- **EXERCISE REQUIREMENTS**
Omit every picture, then return the listing verbatim.

- **DATA PROVIDED**
▽
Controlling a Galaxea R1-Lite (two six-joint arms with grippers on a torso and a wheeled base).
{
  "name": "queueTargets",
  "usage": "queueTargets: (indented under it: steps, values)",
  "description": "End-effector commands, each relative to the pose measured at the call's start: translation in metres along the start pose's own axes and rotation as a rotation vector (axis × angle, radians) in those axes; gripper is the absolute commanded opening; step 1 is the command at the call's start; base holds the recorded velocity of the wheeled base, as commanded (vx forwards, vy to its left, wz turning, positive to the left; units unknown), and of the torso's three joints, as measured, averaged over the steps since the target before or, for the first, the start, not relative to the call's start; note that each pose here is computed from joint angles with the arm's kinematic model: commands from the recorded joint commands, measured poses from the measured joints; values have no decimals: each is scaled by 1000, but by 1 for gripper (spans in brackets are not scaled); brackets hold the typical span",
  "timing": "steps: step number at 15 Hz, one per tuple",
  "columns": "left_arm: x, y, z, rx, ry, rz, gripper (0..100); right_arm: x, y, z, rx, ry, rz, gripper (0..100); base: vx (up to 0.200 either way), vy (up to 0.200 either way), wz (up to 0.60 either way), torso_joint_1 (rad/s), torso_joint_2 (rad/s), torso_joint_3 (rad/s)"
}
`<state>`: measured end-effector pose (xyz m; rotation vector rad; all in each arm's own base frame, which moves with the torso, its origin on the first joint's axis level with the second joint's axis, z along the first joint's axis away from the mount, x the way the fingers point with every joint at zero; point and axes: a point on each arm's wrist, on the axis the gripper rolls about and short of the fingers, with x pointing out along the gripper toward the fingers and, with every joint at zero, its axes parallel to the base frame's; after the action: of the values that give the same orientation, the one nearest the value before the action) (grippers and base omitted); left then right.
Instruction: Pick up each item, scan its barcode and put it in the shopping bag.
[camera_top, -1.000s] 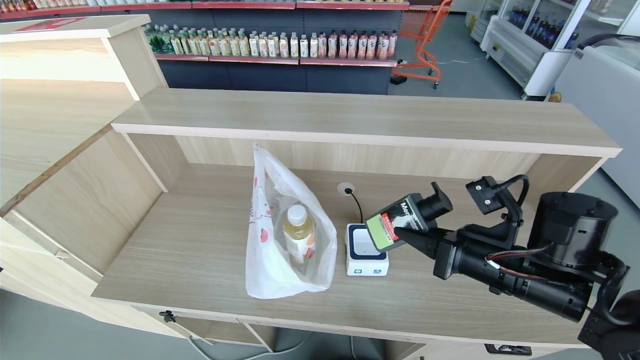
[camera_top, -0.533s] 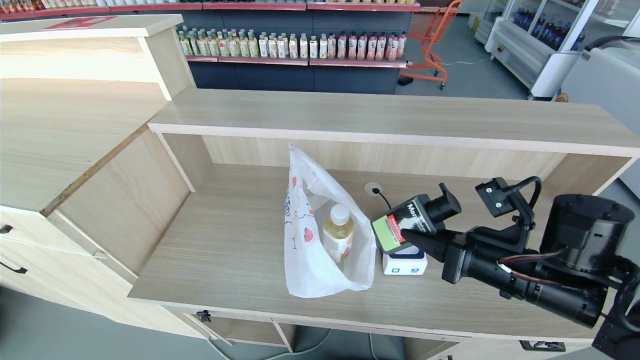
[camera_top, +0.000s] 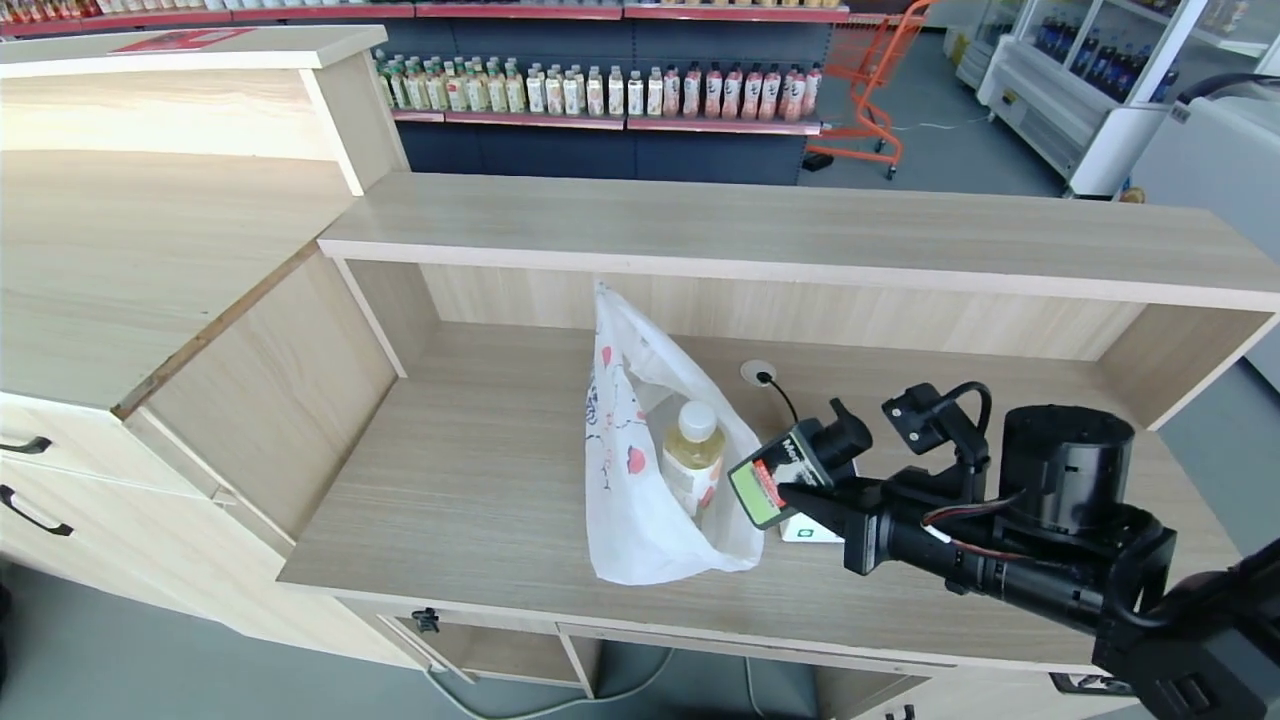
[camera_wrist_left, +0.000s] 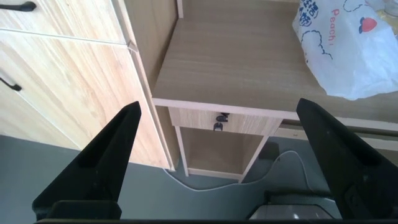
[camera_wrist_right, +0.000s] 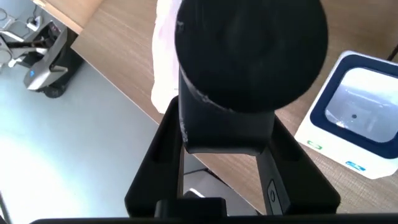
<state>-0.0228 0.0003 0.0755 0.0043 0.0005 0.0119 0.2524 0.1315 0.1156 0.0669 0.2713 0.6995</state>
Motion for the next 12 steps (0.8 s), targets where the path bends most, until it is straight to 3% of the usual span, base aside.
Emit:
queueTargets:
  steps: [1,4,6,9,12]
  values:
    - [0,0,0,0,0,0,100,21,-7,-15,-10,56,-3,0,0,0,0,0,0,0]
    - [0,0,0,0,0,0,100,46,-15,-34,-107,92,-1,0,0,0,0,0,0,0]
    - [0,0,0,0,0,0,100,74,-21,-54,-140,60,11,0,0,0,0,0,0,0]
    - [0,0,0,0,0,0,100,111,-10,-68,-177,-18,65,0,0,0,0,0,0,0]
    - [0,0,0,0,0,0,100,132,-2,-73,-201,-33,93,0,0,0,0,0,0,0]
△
- **SOLUTION TO THE PROBLEM**
Controlling a Galaxea R1-Lite (two six-joint arms with grippers on a torso and a wheeled base).
{
  "name": "queueTargets",
  "usage": "queueTargets: (indented under it: steps, values)",
  "description": "End-effector commands, each relative to the pose measured at the call's start: translation in metres along the start pose's own axes and rotation as a rotation vector (axis × angle, radians) in those axes; gripper is the absolute commanded opening; step 1 is the command at the call's start; base holds the recorded velocity of the wheeled base, as commanded (vx forwards, vy to its left, wz turning, positive to the left; units unknown), and of the torso's three joints, as measured, averaged over the steps since the target before or, for the first, the start, not relative to the call's start; note that each pose here is computed from joint angles with the arm's kinematic model: commands from the recorded joint commands, measured poses from the measured joints; values have no decimals: each is scaled by 1000, but by 1 for gripper (spans in brackets are not scaled); brackets hold the typical span",
  "timing": "steps: step number at 15 Hz, one per tuple",
  "columns": "left_arm: x, y, z, rx, ry, rz, gripper (0..100); right_arm: x, y, z, rx, ry, rz, gripper (0..100); base: vx (up to 0.200 either way), vy (up to 0.200 either way), wz (up to 0.60 either way), torso_joint_1 (rad/s), torso_joint_2 (rad/s), torso_joint_3 (rad/s)"
}
`<state>`: measured end-effector pose (xyz m; rotation vector rad; all in each arm's own base frame, which moves with the torso, its origin on the first joint's axis level with the second joint's axis, z along the first joint's axis away from the mount, x the way the fingers point with every joint at zero; point and axes: a point on each arm's wrist, on the axis the gripper rolls about and short of the fingers, with x pointing out along the gripper toward the fingers and, with every joint at zero, its axes parallel to the base frame's; after the action: of the values that give the same orientation, the one nearest the value before the action) (grippers and base omitted); left then right.
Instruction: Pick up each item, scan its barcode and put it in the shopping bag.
[camera_top, -1.000s] 
[camera_top, -0.533s] 
[camera_top, +0.000s] 
[camera_wrist_left, +0.000s] 
[camera_wrist_right, +0.000s] 
<state>-0.0228 0.0003 0.0755 0.0043 0.0005 0.0119 0.2524 0.1315 0.1156 0.0669 0.2713 0.6995</state>
Motion for the next 12 steps (0.8 s), targets where the path bends most, until it is straight to 3% of the usual span, base aside.
Emit:
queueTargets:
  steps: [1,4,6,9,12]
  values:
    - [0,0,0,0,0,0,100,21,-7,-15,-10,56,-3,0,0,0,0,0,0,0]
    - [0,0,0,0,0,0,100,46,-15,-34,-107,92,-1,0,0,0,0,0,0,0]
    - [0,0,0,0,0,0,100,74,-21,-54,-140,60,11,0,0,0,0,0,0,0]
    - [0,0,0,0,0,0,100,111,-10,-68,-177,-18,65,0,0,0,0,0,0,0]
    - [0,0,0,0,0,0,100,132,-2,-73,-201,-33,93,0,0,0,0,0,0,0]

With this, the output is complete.